> _Work task_
Go through the lines below and copy any that hold the string "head".

"""

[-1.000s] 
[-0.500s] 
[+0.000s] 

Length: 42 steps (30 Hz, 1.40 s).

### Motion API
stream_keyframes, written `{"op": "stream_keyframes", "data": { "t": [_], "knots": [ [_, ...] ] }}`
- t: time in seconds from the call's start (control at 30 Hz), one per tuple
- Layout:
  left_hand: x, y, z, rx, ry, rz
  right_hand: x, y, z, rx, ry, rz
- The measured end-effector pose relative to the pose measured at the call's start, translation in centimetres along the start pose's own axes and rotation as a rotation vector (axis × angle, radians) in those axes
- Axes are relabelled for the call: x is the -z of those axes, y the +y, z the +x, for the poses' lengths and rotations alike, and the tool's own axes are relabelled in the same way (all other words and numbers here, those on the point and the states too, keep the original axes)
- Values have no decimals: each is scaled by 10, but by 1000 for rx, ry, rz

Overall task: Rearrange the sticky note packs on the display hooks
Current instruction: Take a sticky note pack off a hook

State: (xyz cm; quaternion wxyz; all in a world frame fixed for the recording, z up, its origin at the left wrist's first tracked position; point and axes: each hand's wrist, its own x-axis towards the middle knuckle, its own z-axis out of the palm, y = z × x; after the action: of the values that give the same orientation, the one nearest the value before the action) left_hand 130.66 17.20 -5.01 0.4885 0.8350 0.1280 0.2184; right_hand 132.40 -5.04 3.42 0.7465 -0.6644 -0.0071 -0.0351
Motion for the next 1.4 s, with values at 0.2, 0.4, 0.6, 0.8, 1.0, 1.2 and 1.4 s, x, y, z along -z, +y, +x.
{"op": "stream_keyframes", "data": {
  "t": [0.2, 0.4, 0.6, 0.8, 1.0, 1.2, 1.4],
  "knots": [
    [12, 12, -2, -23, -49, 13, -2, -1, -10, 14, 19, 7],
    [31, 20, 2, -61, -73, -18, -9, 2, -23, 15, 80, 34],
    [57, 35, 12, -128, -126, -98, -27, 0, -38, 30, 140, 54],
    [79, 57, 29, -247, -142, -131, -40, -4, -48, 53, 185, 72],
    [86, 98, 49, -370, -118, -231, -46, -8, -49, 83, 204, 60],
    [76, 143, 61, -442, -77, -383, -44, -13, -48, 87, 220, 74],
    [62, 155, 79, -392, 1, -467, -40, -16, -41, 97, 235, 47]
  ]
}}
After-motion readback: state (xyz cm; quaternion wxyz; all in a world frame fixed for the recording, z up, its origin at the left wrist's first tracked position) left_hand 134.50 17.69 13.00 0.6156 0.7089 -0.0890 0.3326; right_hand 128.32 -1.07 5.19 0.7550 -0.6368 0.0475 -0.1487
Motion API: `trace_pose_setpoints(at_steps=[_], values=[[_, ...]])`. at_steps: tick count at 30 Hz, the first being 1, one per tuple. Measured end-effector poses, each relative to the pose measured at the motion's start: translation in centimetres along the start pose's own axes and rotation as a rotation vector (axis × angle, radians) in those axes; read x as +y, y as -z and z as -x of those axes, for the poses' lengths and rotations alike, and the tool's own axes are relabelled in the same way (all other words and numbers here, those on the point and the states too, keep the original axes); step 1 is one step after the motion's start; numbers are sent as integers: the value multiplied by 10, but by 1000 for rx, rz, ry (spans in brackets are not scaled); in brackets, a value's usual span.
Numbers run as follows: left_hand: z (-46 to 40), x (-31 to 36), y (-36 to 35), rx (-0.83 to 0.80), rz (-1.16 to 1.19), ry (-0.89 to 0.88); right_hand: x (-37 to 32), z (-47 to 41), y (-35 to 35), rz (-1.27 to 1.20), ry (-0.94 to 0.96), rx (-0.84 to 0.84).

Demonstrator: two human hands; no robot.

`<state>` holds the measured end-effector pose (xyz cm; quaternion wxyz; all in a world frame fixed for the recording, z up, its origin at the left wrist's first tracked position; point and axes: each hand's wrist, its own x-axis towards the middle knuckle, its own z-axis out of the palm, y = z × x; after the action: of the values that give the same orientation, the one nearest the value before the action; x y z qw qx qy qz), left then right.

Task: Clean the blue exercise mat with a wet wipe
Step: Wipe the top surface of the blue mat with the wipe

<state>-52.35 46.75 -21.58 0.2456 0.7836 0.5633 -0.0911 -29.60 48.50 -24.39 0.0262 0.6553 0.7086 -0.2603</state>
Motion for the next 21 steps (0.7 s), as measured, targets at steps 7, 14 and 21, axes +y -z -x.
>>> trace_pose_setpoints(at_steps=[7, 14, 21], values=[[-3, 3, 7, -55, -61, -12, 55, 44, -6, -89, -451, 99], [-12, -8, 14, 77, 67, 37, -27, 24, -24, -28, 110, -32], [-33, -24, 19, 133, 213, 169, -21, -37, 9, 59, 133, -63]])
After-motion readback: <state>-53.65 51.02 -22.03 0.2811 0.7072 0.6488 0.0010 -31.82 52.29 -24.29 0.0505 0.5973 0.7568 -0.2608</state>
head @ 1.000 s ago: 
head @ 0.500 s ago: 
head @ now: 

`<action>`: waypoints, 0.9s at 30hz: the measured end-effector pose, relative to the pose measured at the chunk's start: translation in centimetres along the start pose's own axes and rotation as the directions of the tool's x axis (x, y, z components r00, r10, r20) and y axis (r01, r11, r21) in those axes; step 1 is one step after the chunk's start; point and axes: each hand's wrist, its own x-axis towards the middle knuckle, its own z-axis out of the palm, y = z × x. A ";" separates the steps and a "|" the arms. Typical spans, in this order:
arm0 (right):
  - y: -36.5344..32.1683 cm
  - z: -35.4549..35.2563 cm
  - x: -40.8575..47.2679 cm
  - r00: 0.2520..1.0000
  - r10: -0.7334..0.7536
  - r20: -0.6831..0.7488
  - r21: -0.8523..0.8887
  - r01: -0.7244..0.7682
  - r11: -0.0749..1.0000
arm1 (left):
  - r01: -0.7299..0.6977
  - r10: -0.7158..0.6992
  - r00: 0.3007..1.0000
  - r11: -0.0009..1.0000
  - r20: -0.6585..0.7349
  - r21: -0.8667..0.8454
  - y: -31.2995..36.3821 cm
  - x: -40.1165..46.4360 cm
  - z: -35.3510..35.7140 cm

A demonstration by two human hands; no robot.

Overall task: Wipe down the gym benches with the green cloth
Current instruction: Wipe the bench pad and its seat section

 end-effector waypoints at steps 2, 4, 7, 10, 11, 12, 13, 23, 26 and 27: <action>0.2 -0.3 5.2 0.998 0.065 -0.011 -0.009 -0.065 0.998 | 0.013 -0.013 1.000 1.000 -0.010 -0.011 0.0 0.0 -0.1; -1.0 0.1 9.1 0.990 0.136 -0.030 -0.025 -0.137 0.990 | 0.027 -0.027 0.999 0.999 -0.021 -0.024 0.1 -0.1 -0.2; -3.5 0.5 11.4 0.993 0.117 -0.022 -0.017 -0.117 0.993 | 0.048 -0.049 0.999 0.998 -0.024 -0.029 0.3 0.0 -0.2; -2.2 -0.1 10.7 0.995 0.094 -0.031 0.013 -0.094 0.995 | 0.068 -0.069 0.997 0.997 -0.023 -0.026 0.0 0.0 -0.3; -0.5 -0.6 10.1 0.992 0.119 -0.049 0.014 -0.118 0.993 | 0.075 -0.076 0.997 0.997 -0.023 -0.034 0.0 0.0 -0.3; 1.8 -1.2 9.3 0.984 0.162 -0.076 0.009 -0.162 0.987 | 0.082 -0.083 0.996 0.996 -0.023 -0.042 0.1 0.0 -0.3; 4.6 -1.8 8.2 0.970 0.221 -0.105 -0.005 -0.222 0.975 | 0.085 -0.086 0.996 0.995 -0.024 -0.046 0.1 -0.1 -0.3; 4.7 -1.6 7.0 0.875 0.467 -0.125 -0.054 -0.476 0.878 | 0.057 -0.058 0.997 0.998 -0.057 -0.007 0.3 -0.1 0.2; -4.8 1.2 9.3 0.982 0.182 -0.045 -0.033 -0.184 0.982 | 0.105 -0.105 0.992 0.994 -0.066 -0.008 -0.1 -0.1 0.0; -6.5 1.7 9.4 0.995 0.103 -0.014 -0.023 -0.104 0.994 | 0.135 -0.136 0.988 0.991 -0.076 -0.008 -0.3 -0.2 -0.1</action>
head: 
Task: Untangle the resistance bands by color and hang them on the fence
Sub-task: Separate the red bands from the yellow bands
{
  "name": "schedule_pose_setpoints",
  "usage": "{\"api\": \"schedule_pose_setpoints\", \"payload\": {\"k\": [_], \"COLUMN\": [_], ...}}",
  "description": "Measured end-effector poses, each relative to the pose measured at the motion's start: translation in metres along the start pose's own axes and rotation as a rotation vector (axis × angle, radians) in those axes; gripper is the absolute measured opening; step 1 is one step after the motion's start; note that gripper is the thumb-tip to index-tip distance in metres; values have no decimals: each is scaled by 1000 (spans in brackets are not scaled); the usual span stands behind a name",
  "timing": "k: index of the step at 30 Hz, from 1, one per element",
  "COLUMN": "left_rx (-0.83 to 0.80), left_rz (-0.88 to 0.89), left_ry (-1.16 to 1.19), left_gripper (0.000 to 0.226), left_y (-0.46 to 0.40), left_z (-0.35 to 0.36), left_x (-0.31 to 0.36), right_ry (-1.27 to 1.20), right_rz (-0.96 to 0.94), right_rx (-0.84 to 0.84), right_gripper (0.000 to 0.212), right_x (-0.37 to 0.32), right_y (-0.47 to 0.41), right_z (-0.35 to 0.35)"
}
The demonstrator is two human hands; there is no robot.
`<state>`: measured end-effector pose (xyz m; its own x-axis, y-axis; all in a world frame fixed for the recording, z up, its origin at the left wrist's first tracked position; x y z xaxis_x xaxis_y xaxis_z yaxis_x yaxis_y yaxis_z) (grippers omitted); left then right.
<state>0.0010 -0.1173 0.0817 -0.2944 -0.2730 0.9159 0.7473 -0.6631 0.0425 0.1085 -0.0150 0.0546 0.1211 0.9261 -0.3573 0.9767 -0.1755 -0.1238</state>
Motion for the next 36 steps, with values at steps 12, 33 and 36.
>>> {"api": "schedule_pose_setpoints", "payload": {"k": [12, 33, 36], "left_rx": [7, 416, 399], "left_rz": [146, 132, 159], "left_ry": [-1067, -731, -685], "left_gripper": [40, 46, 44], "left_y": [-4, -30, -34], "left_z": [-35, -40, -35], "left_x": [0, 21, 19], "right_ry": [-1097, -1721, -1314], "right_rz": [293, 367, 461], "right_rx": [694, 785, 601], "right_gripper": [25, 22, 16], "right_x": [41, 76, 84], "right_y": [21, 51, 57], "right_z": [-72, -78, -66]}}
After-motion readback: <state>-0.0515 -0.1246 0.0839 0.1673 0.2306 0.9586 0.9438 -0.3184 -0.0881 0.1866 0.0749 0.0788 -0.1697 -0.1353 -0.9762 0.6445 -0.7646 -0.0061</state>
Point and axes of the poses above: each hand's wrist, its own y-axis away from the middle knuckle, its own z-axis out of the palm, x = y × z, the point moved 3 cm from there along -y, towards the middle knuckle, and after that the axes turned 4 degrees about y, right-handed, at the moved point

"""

> _Written solution_
head @ 1.000 s ago: 
head @ 0.500 s ago: 
head @ now: 
head: 

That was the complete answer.